Большинство замолкло озадаченно, но некоторые были упорны:

— Я знаю, что слышал. Мой двоюродный брат, он живет в Льеже, он должен был приехать на свадьбу нашей Хедды, и где он? Скажите-ка мне.

— Мало ли куда может забрести двоюродный братец. Все это глупости, говорю я вам. Здесь нет никаких франков, кроме его милости герцога.

Его милость герцог сам по себе был достаточной приманкой для его величества короля западных франков. Аспасия не покачала головой, чтобы она не закружилась. Она прошла в дворцовые ворота, где часовой приветствовал ее улыбкой и почтительным поклоном, и, как обычно, повернула к покоям императрицы.

Феофано там не было. Это было время аудиенции, на что и рассчитывала Аспасия. Она сменила платье на более подходящее для появления при дворе и тщательно подкрасилась. Одна из служанок с удовольствием помогла ей причесаться; одна из самых молчаливых, говорившая только тогда, когда к ней обращались.
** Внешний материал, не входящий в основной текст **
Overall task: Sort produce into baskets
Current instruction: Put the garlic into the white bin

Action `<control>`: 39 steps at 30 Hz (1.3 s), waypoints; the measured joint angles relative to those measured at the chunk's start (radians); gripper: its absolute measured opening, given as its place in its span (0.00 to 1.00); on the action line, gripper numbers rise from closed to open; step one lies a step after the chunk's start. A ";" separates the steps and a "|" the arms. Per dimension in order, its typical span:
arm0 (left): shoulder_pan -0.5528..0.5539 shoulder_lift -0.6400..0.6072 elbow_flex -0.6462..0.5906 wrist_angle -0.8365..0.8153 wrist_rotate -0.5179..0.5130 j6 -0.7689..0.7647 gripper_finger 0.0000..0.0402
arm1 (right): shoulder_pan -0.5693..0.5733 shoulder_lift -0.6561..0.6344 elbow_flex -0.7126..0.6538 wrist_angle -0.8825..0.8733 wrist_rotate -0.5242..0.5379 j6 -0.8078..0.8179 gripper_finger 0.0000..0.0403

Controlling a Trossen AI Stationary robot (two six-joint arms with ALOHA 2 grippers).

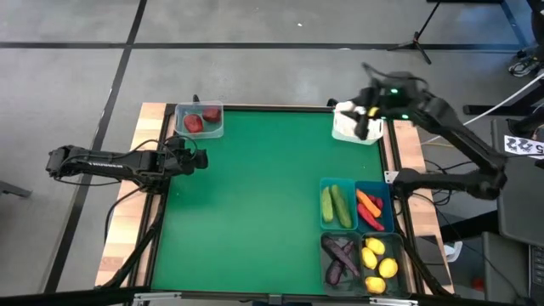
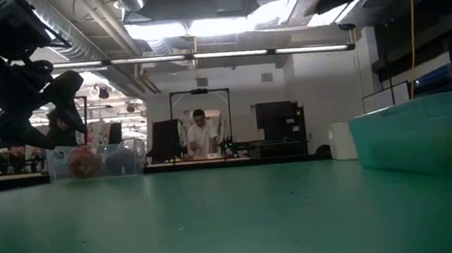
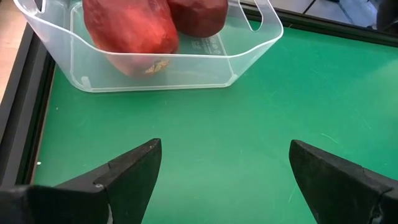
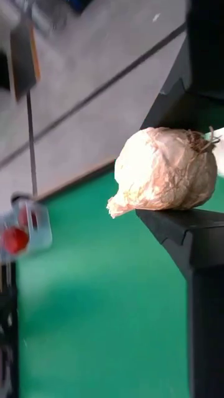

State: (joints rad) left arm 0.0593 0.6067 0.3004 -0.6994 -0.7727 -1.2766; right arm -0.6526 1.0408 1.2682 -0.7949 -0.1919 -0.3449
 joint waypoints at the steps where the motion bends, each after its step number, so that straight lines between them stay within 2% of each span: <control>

Ее флегматичность успокаивала.

В женском всеоружии, держась только на гордости, Аспасия заняла свое место среди придворных. Некоторые покосились на нее, но внимание большинства присутствующих было занято другим. Люди, стоявшие перед императором, имели хорошо известный облик горожан, участников диспута, но все внимание было захвачено оборванным, запыленным, тяжело дышащим человеком, от которого пахло потом и лошадьми.

— Они приближаются, — говорил он. — Господа мои, ваше величество, поверьте тому, что я вам говорю: франки идут на Аахен. Они почти догнали меня. Они чуть не убили коня подо мной.
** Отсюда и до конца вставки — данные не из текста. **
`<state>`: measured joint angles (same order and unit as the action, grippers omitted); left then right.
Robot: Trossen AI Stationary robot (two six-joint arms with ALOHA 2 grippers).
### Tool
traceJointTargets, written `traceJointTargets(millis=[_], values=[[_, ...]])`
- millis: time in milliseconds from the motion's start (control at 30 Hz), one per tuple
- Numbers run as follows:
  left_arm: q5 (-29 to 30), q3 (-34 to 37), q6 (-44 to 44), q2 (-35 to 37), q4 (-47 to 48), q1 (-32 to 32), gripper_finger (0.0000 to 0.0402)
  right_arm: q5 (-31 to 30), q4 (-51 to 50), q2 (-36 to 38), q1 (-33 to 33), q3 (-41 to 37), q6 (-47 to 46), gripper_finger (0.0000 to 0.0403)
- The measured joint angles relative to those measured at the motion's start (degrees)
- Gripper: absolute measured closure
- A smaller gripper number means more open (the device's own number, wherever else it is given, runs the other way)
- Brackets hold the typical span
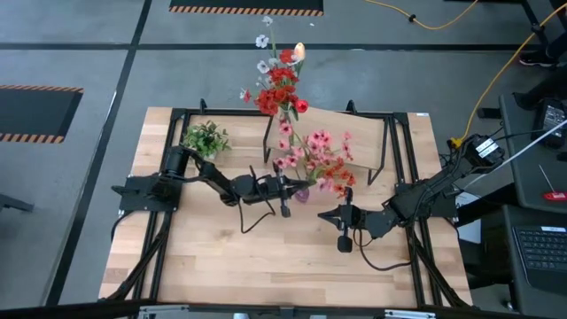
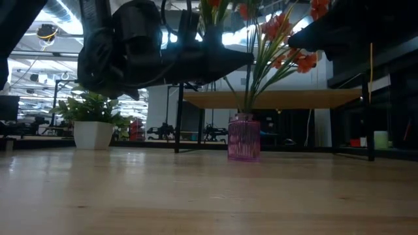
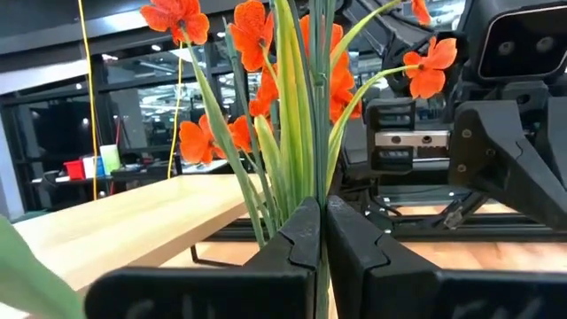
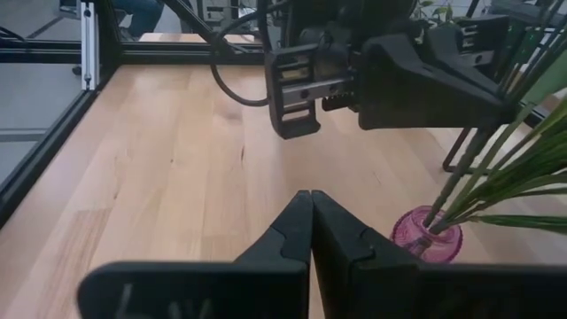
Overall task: Pick and place flowers into a vace then onto a shelf
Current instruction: Put the pink flowers into the purple vase
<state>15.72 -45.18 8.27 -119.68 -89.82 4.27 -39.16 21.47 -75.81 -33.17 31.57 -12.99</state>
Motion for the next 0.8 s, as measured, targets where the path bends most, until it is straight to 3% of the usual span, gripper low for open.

— Конь издох на конюшне, — подтвердил охранник, стоявший позади гонца. — Ранен стрелой. Бог знает, как он смог ускакать так далеко.
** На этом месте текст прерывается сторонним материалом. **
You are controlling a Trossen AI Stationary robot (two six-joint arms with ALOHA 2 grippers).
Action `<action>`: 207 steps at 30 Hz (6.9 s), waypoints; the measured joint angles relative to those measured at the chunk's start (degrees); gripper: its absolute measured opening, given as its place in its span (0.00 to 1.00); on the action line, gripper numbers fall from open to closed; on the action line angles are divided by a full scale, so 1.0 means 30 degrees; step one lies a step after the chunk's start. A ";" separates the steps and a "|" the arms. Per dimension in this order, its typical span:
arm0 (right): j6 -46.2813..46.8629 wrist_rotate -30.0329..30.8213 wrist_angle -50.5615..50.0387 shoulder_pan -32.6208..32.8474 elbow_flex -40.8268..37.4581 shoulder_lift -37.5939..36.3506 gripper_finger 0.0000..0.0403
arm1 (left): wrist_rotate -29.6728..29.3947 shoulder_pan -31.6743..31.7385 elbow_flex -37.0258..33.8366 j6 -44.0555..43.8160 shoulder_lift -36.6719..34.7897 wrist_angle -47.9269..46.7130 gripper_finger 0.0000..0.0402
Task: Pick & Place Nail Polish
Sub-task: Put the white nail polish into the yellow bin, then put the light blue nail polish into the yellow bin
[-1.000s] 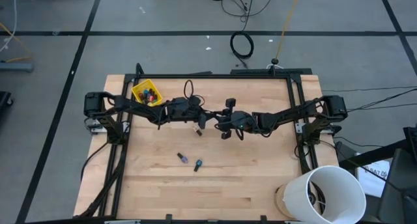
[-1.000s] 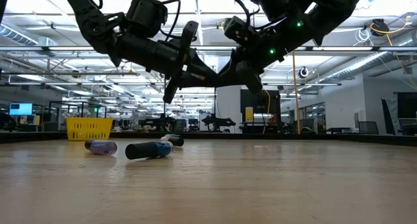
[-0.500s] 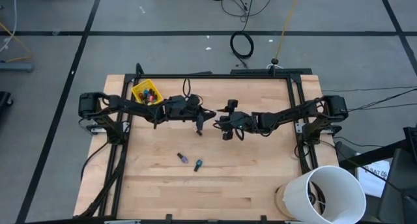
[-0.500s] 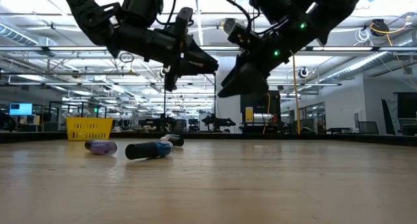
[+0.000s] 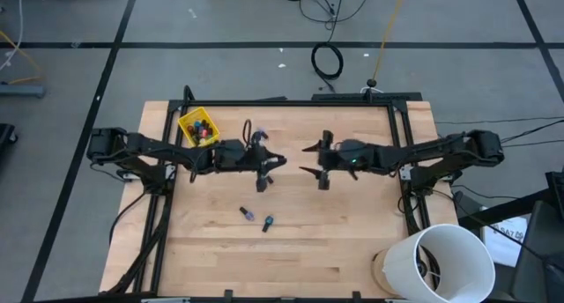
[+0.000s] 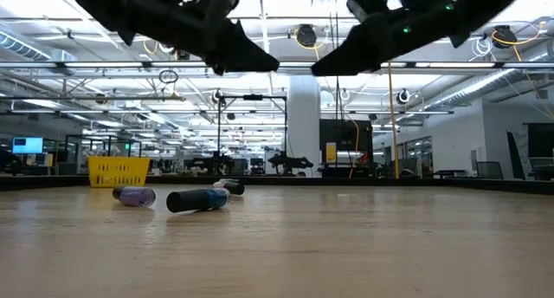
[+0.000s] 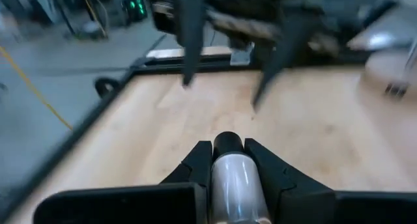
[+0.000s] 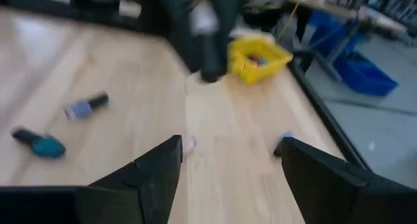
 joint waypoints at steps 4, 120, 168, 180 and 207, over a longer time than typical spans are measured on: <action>0.0565 -0.0701 0.3078 -0.0770 -0.2071 -0.1427 0.59 | -0.2321 -0.1246 0.0000 0.3124 0.0000 -0.0567 0.12; 0.4771 -0.2336 -0.2541 -0.4927 1.1499 1.3783 0.53 | -0.7865 0.9709 -1.2218 -1.1363 -1.3605 -0.2790 0.31; 0.2810 -0.6638 0.3749 -0.4574 -0.1687 -0.3488 0.36 | -0.0122 0.7761 0.5360 0.1455 0.3262 -1.3620 0.63; 0.2441 -0.6665 0.1771 -0.4574 -0.1809 -0.4433 0.35 | 0.2528 1.0438 1.0109 0.3056 0.8805 -1.6391 0.62; 0.2127 -0.6682 0.1546 -0.4574 -0.1809 -0.4418 0.35 | 0.4477 1.1517 0.9836 0.6471 1.0010 -1.8504 0.53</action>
— Но как же… — Оттон был не столько удивлен, сколько смущен. — Ты говоришь, франки? Не новая кучка мятежников?

— Я видел их флаг, ваше величество. Как они его называют, такой красный, словно огонь?

— Орифламма, — произнес Оттон медленно, будто пробуя на вкус каждый слог. — Знамя Сен-Дени. Тогда это сам король. Они грабят?

— Почти нет, — ответил гонец. — Они просто идут упрямо вперед. Они хотят захватить Аахен. «Это тебе за благородного герцога Карла, — кричали они, стреляя в меня, — и за его, так сказать, благородного господина».

Оттон встал. Аспасия не увидела в нем страха. Он как будто смеялся.

— Ох, каким же дураком я был! — Он бережно снял корону, передал ее управляющему. Мантия сковывала его движения, волочась по полу. Он нетерпеливо сбросил ее. — На нас напали. Вперед, господа! К оружию! К оружию!

Ему ответил вдохновенный рев. Голос Оттона утонул в нем. Он спустился с помоста, смешался с придворными, направляя их в двери. Женщины бросились прочь, пронзительно крича. Священники побежали.

Феофано неподвижно сидела на своем троне. Большинство ее прислужниц тоже разбежались. Остались немногие, оцепеневшие от страха или сраженные необходимостью поверить в то, над чем так долго смеялись. Франки в королевстве Оттона! Король идет войной на короля!

Аспасия нагнулась к уху императрицы.